Data shown:
***

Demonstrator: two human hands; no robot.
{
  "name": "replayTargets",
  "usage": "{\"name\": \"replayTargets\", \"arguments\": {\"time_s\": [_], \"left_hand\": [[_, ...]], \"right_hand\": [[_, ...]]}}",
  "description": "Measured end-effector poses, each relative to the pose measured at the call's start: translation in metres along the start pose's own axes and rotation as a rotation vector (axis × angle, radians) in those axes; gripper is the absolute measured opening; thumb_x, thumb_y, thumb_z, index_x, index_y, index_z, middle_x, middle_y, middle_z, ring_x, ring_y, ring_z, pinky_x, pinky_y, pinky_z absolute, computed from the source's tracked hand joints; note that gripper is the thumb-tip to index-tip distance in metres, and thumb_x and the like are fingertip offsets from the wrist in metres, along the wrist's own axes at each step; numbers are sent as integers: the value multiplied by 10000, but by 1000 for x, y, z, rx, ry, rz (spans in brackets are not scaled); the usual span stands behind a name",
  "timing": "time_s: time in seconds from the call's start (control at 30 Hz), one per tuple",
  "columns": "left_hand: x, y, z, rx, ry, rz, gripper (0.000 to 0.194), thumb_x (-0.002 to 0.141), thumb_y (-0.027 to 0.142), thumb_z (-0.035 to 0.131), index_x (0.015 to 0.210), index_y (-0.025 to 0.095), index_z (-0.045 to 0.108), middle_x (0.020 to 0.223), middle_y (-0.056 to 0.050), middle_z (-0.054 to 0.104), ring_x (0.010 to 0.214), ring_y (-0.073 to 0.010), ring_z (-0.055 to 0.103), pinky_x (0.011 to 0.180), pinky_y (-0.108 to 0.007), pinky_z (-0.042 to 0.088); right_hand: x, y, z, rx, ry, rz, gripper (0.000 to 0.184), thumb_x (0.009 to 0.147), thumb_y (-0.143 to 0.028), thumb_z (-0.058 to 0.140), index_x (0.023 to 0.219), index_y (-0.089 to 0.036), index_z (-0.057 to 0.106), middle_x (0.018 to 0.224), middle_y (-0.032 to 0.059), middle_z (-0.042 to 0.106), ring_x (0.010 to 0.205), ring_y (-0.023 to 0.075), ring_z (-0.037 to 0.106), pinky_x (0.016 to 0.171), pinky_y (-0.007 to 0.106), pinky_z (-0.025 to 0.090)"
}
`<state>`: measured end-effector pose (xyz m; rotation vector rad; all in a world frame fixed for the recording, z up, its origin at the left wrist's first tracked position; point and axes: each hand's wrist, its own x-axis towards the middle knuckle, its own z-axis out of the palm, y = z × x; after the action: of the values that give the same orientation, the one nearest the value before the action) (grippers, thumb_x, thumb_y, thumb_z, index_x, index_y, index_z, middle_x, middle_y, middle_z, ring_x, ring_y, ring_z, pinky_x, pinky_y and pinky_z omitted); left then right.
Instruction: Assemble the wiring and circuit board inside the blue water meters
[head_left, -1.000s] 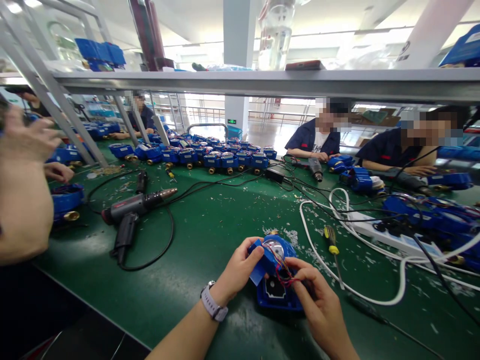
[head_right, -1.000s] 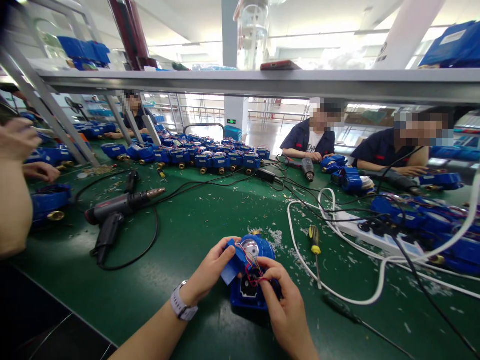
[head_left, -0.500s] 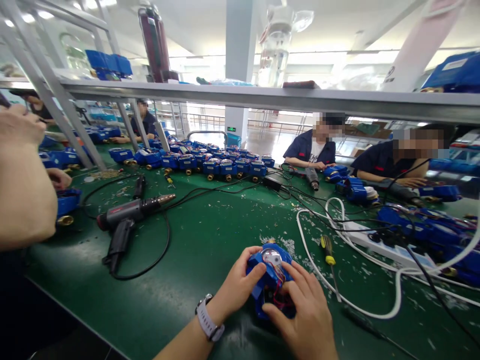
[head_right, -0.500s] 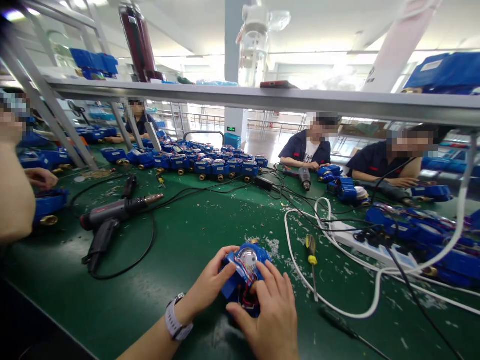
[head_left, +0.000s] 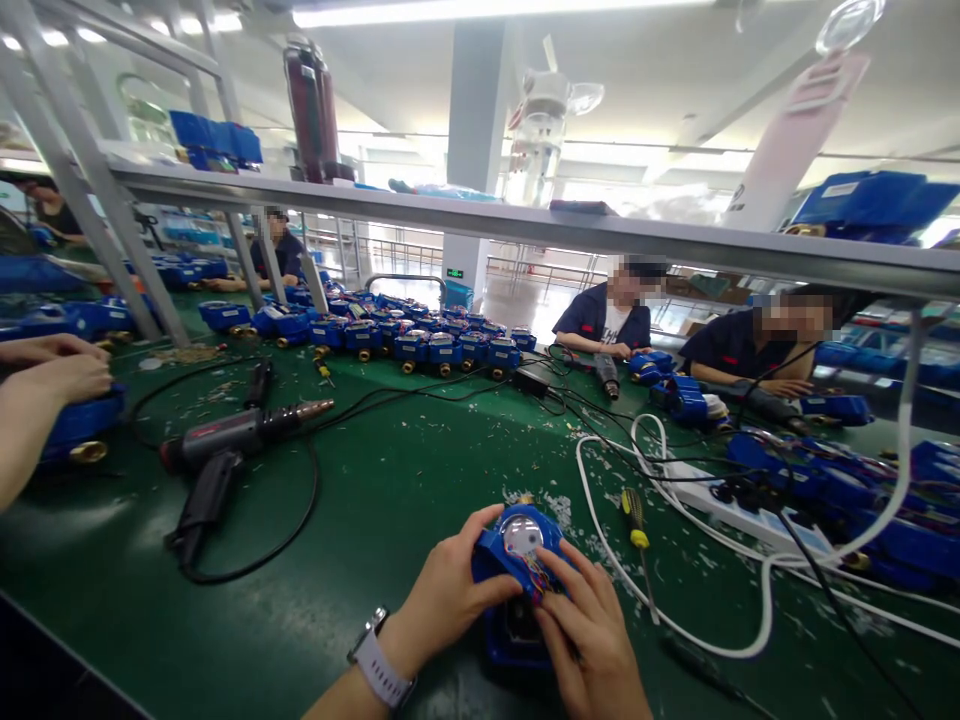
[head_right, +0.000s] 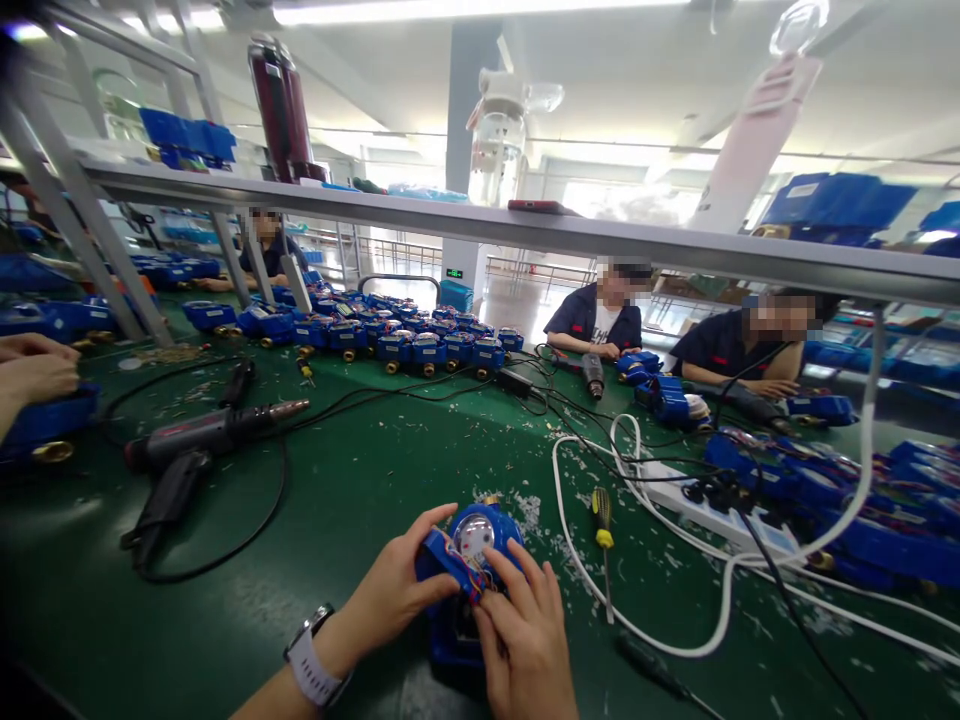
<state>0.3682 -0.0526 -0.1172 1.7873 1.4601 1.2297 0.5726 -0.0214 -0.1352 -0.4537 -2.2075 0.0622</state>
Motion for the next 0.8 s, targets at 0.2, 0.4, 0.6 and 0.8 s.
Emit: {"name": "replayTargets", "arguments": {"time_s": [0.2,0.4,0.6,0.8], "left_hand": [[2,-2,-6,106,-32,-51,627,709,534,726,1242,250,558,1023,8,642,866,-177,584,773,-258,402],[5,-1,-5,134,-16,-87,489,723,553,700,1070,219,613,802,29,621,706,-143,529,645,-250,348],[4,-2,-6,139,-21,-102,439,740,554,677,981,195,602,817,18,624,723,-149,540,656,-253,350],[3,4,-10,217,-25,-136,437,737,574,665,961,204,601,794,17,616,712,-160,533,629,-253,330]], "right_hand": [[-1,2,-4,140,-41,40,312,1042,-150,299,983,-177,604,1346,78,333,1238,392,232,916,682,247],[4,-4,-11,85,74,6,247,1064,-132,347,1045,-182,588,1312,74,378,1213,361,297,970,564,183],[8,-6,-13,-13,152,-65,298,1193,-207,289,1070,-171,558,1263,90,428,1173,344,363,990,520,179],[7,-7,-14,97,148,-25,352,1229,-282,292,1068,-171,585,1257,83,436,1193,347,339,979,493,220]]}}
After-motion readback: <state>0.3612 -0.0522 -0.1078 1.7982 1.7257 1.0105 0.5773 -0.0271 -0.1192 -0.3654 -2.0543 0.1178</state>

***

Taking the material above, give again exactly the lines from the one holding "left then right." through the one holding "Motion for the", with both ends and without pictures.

`<state>`: measured end-effector pose (xyz m; rotation vector rad; all in a world frame fixed for the recording, z up, its origin at the left wrist's first tracked position; point and axes: each hand's wrist, its own x-axis towards the middle knuckle, its own z-axis out of the palm, y = z × x; after the action: of the values that give the same orientation, the one nearest the value before the action) (grippers, thumb_x, thumb_y, thumb_z, index_x, index_y, index_z, middle_x, middle_y, middle_z, ring_x, ring_y, ring_z, pinky_x, pinky_y and pinky_z omitted); left then right.
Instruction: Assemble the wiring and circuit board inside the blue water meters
[head_left, -1.000s] 
[head_right, -1.000s] 
[head_left, -0.500s] 
[head_right, -0.500s] 
[head_left, +0.000s] 
[head_right, +0.000s] 
<state>0.3682 -0.0526 -0.1172 1.7873 1.4601 1.2297 0.5726 -0.0214 -0.1352 -0.4537 -2.2075 0.0622</state>
Motion for the next 0.8 s, targets at 0.2, 0.4, 0.6 and 0.8 s.

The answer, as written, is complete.